四谷三丁目のジャズ喫茶・喫茶茶会記のスピーカーシステムは、
昔渋谷にあったジャズ喫茶・音楽館(その後、店主がかわり@grooveになっている)のスピーカーそのものである。
ウーファーはアルテックの416-8C、中域はアルテックの807-8Aと811Bホーンの組合せ、
ジャズ喫茶のイメージだと、これらのユニットによる2ウェイ・システムということになりそうだが、
高域にグッドマンのドーム型トゥイーターDLM2(片チャンネルあたり二本使用)が足されていた。
ネットワークは800Hzのクロスオーバーで、
DLM2はローカットフィルター内蔵なので807-8Aと並列接続されている。
DLM2は5kHz以上を受け持つ。
おそらくコンデンサーだけの-6dB/oct.のローカットフィルターと思われる。
エンクロージュアは横置き型で、ウーファーの前面にはショートホーンがついていた。
音楽館のときに一度だけ行っている。
そのスピーカーが、いま喫茶茶会記にある。
ただエンクロージュアはかなり古いために傷んでいた。
そのこともあってスピーカーの入れ替えも考えたようだ。
でも、最終的には音楽館のそのスピーカーを受け継いで使いたい、ということで、
エンクロージュアだけを変更することになった。
エンクロージュアをどうするかにあたっては、私の意見が通ったこともあり、
調整をすることにした。
エンクロージュアがかわり、ユニット構成も少しだけ変っている。
DLM2が二発から一発になっている。
そのためトゥイーターのみインピーダンスが16Ωとなっている。
昨夜の調整は、システム全体の調整ではなく、
あくまでもこのスピーカーの調整である。
喫茶茶会記のスピーカーは、だから自作スピーカーということになる。
ウーファーのエンクロージュアの上にホーンとドライバーがのる。
その横にトゥイーターが金属製の脚がつけられて置かれていた。
このふたつのユニットの配置をどうするかを、昨夜はやっていた。
エンクロージュアの上にホーンとドライバーを置く。
そしてその位置をあれこれ変えて音を聴く、
そして置き位置を変えてまた聴く。
ときにはユニットの極性を反転させてみたりしながら、最良と思えるポイントを探っていく。

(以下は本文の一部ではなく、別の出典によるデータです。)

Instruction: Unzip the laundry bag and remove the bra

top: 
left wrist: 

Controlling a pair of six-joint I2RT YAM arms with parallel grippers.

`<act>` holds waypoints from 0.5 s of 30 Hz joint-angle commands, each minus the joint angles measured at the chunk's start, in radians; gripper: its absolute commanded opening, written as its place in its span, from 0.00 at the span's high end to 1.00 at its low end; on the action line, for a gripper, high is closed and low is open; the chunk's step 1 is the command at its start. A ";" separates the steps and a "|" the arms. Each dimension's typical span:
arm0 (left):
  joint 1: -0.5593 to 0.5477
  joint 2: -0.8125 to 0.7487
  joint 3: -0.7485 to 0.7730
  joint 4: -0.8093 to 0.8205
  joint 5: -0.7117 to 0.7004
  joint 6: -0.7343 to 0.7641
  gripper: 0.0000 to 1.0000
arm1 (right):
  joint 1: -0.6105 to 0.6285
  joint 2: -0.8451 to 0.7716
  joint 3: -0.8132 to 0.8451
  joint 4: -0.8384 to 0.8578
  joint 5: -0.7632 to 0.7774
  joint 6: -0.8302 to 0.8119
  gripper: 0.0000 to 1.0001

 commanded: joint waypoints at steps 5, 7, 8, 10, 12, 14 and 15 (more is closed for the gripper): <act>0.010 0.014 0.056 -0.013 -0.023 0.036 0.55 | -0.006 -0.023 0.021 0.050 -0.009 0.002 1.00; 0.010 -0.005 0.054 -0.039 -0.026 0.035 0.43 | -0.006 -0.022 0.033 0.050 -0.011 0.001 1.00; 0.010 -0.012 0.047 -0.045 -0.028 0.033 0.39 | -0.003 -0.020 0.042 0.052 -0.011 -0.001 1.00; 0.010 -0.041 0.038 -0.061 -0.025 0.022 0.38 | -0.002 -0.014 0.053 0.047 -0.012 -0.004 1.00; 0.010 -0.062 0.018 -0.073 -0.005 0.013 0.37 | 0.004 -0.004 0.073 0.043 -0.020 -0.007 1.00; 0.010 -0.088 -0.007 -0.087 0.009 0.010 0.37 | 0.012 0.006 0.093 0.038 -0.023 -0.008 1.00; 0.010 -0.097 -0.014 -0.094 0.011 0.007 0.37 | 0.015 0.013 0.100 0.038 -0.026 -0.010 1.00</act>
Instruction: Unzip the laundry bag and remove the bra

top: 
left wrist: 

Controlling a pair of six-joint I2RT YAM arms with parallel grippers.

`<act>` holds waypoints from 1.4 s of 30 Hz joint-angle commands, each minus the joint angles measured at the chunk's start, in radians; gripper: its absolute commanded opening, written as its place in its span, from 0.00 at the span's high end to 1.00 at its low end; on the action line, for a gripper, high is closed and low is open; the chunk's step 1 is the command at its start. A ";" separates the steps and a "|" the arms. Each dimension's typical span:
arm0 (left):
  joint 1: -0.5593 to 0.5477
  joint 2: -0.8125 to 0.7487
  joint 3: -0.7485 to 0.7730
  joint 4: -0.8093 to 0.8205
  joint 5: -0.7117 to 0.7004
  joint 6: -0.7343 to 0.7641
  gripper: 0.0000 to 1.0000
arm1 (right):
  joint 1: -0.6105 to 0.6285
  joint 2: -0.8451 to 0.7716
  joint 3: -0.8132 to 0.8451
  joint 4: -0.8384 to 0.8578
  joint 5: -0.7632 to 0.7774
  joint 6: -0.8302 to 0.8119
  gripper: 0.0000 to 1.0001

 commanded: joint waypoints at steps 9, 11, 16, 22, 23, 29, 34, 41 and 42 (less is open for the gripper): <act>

これは、自作スピーカー、それもホーン型の中高域を使っている人ならば、
誰もがやっていることである。
これをおろそかにするような人は、ホーン型の自作スピーカーには向かない。
昨夜やっていたのは、まさにこれである。
エンクロージュアの位置はまったく動かしていない。
CDプレーヤー、アンプ、ケーブルなどもいじっていない。
上の帯域を受け持つふたつのユニットの調整をやっていた。
レベルコントロールもそのままである。